Despite a sluggish recovery in the second half of this past year, the Canadian economy still were able to claw back from the recession in the first two quarters of 2015 – when GDP contracted by 0.9 percent and 0.4 per cent consecutively because the collapse of global oil prices started to squeeze output – hitting resources-dependent Alberta and Newfoundland and Labrador the toughest.
Most economists are forecasting GDP development of 0.5 percent in the first quarter of 2016.
Mauled by bears and left for dead just a couple weeks ago, the Canadian dollar has become back with a vengeance.
“The worst is over,” Shaun Osborne, chief foreign-exchange strategist in Toronto at Bank of Nova Scotia, told Bloomberg News.
“If we get fiscal stimulus within the budget that’s meaningful and adds to growth momentum fairly significantly and rapidly, that cuts down on chance of Bank of Canada rate cuts this year, and in all likelihood means the following relocate rates in Canada probably will be higher, though not until 2017.”
The central bank taken care of immediately the energy crisis by twice cutting its key rate of interest by 25 basis points in 2015 – first in January and then again in July – using the trendsetting lending level to 0.5 percent.
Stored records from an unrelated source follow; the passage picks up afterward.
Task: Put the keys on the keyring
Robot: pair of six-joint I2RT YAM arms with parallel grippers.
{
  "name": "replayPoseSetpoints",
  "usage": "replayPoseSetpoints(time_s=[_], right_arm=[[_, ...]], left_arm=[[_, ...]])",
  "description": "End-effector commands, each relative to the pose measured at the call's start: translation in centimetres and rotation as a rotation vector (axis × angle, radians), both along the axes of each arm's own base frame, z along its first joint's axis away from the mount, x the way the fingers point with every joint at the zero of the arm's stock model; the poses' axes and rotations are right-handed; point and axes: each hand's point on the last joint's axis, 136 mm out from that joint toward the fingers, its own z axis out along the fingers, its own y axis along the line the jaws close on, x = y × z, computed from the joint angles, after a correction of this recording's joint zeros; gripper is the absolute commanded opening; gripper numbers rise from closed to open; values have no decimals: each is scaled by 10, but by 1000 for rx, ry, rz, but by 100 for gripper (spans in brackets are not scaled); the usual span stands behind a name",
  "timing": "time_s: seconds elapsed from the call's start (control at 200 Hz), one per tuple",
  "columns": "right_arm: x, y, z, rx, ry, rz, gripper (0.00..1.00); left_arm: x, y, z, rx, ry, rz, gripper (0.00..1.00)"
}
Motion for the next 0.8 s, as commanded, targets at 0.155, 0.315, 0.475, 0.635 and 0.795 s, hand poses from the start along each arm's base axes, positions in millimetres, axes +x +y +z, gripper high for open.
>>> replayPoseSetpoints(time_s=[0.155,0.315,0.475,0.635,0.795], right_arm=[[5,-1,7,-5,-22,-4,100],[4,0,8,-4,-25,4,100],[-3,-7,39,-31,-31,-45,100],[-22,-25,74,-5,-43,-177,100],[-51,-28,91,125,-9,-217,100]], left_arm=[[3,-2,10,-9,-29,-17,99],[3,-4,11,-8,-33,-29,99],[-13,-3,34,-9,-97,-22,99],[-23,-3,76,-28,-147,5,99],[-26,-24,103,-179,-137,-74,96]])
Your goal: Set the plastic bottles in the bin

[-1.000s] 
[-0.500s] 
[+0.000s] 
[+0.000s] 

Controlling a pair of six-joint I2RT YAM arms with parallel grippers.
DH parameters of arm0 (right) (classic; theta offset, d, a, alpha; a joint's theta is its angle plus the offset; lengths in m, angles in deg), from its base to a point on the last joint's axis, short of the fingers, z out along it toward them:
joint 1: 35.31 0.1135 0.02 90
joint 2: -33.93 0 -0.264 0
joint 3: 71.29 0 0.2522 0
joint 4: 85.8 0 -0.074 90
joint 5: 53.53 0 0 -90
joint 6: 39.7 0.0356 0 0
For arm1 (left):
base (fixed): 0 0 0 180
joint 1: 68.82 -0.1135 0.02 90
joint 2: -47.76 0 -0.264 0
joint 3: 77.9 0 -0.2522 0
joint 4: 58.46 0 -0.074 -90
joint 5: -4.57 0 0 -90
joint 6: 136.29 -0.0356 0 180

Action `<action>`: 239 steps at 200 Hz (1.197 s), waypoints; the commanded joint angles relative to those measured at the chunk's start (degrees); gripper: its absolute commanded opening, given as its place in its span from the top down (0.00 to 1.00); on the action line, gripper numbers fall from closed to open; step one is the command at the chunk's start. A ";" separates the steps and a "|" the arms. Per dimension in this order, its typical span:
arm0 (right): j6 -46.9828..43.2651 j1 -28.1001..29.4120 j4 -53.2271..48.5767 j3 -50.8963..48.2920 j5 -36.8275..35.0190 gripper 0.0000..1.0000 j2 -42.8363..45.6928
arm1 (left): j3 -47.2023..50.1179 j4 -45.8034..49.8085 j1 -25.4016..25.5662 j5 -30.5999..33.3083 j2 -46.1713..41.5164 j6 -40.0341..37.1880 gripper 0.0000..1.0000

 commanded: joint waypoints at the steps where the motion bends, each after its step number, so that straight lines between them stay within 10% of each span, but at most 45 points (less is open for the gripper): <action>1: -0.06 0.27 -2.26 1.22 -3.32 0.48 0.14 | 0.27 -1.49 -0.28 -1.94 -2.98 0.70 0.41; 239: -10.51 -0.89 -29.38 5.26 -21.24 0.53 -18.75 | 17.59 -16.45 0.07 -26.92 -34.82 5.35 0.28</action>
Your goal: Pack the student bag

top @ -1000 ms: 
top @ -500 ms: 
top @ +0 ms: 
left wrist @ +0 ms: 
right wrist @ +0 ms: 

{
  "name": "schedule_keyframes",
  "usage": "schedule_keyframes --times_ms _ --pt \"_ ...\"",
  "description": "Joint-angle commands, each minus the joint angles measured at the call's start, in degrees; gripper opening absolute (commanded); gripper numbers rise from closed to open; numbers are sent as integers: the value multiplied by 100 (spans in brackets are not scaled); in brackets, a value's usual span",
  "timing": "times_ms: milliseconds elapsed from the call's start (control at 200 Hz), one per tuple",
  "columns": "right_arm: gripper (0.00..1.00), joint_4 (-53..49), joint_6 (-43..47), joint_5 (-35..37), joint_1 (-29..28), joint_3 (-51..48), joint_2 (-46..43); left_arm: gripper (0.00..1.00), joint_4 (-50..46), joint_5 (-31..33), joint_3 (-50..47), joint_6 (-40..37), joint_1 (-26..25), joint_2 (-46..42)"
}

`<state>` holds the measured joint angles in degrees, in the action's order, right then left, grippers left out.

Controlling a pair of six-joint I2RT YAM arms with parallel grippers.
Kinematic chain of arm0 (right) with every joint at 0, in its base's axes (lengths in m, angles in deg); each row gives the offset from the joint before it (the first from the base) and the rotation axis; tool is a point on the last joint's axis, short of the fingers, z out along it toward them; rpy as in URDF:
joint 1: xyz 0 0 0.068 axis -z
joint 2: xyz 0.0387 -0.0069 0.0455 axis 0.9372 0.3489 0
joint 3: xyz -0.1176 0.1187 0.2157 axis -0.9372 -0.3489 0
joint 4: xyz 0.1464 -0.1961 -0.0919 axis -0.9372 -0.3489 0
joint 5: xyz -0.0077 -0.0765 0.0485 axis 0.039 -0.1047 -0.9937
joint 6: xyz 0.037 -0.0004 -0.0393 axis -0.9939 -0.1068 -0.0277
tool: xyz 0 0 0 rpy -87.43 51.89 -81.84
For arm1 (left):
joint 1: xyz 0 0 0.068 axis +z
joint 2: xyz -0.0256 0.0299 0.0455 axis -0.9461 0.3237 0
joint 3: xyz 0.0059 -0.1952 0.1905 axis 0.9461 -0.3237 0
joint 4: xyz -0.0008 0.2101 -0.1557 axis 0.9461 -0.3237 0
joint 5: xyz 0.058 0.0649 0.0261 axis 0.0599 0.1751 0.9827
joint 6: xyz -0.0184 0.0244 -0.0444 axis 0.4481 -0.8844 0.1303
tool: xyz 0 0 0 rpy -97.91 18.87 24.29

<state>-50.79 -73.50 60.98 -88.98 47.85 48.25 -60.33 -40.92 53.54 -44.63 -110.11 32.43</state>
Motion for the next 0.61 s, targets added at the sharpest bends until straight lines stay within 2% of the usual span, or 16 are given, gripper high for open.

Governor Stephen Poloz and his policy council will announce its next rate decision March 9.
However, the bank is not likely to create a move on rates before the federal government’s 2016-17 finances are tabled on March 22, a monetary blueprint that will detail the Liberal’s proposed multi-billion-dollar economic plan that will include spending on infrastructure and regulations for middle-class Canadians.
More likely, Poloz will hold off coming to a adjustment to monetary policy until the April 16 rate decision, which is combined with the bank’s forward-looking quarterly Monetary Policy Report – allowing policymakers to gauge the potential impact of Ottawa’s spending plans.
Meanwhile, in Tuesday’s GDP report, Statistics Canada said business investment fell 3.3 percent in the fourth quarter of 2015, while household expenditures rose 0.2 per cent between October and December – down in the 0.5-per-cent rise in the third quarter.
Canadian exports were down 0.6 per cent within the final 3 months of the season, a dramatic reverse from a gain of 2.6 per cent within the third quarter. Imports were also lower in the fourth quarter, falling 2.3 percent after a 0.6-per-cent decline within the third quarter.
“I think we’ll apt to be close to one per cent again in the first quarter,” said BMO’s Porter.
“(But) let’s imagine oil prices make their way back over the next year and also the U.S. economy stays on the right track and also the Canadian dollar stays relatively low – and we get a helping hand from fiscal policy – I can see growth going back to over two percent the coming year.”